*** Block opens ***

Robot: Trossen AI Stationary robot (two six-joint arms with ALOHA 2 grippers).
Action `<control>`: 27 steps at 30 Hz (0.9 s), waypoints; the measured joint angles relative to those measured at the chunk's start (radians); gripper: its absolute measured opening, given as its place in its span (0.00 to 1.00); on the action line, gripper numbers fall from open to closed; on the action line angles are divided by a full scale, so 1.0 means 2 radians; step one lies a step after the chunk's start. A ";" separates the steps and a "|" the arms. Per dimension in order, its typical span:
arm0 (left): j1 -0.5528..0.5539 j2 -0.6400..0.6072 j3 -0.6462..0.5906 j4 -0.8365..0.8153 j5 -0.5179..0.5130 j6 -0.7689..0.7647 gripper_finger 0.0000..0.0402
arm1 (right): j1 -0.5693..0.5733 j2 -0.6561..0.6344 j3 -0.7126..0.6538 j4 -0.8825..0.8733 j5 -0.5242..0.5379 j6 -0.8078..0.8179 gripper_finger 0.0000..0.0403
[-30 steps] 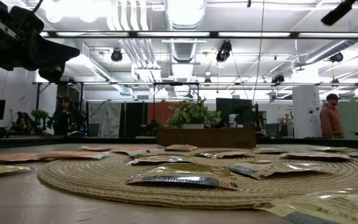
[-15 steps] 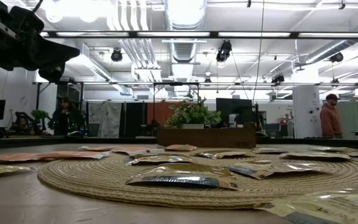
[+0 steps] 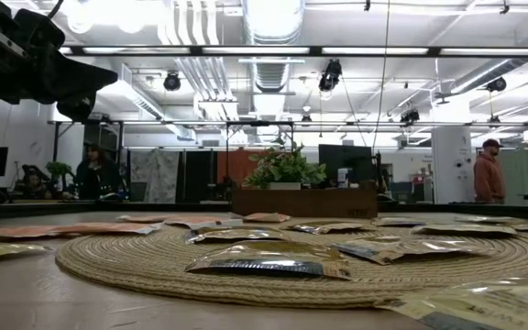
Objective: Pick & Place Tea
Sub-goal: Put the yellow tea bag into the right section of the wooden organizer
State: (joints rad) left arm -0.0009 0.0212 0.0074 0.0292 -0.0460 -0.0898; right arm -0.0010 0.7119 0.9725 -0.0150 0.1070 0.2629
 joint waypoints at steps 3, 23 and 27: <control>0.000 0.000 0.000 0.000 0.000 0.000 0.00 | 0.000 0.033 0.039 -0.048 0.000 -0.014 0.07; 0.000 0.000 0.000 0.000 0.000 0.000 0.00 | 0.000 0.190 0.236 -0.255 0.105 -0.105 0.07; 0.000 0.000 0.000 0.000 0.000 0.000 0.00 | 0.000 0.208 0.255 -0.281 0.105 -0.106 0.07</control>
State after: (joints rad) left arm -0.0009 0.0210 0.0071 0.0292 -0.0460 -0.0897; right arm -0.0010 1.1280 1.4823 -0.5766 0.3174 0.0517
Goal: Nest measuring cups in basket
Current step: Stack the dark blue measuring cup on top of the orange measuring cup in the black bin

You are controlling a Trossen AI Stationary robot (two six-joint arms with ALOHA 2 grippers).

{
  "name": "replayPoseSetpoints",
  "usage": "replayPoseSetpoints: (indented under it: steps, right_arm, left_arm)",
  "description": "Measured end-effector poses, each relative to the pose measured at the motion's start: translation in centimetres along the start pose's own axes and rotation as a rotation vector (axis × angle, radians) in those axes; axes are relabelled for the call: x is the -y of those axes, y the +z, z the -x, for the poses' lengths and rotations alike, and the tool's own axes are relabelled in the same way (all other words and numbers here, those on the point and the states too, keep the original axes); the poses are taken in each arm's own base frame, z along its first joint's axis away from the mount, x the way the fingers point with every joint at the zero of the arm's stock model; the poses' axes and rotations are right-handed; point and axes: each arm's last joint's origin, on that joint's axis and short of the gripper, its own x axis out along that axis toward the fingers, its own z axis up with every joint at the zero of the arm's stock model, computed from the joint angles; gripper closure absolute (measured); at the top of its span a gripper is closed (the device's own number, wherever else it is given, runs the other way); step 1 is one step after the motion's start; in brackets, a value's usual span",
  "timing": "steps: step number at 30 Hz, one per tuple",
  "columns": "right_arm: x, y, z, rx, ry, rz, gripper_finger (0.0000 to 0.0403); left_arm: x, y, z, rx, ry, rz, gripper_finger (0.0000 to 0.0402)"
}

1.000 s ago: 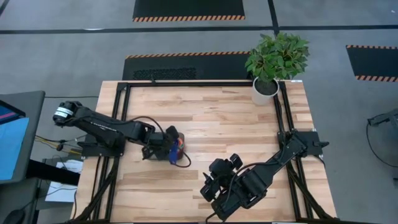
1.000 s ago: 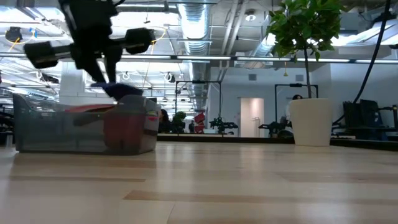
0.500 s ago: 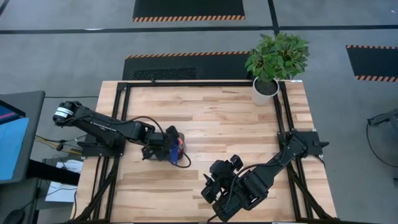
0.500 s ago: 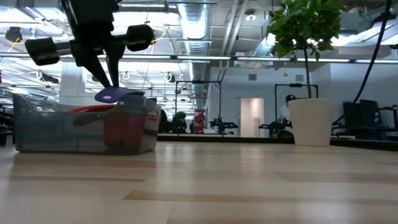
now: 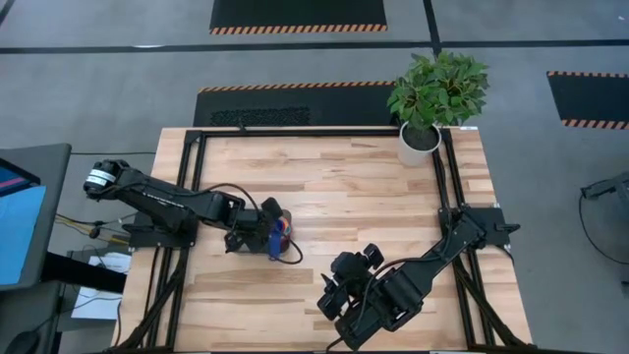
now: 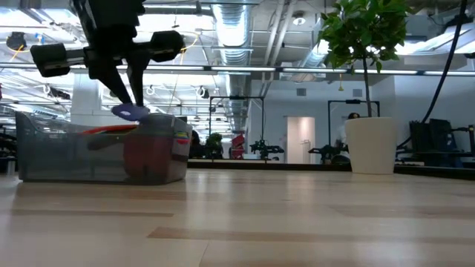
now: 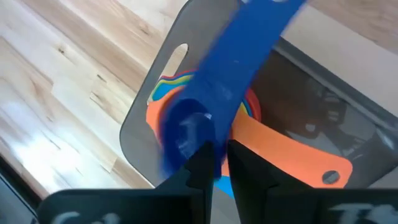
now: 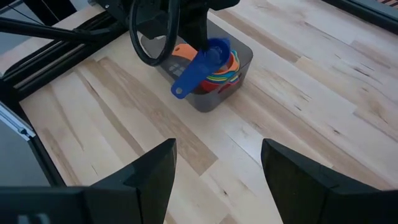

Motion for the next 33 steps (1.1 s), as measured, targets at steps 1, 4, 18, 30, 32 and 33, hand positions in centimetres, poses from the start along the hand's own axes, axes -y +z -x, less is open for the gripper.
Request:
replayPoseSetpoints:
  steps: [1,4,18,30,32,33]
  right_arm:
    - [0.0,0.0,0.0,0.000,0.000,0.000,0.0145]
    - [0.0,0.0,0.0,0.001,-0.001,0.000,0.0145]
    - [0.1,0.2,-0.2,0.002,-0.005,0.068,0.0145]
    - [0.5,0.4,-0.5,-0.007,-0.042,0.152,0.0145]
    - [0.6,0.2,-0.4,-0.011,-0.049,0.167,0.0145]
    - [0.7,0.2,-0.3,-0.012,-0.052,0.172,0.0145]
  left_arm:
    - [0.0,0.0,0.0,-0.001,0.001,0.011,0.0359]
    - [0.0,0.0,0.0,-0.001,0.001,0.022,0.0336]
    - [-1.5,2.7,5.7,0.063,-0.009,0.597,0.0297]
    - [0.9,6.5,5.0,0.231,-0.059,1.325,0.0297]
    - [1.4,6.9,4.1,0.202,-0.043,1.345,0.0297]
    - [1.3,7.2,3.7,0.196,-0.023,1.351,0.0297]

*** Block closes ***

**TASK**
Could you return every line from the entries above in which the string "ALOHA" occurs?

**OUTPUT FOR THIS TASK**
Robot: Trossen AI Stationary robot (two six-joint arms with ALOHA 2 grippers).
You are controlling a Trossen AI Stationary robot (two six-joint arms with ALOHA 2 grippers).

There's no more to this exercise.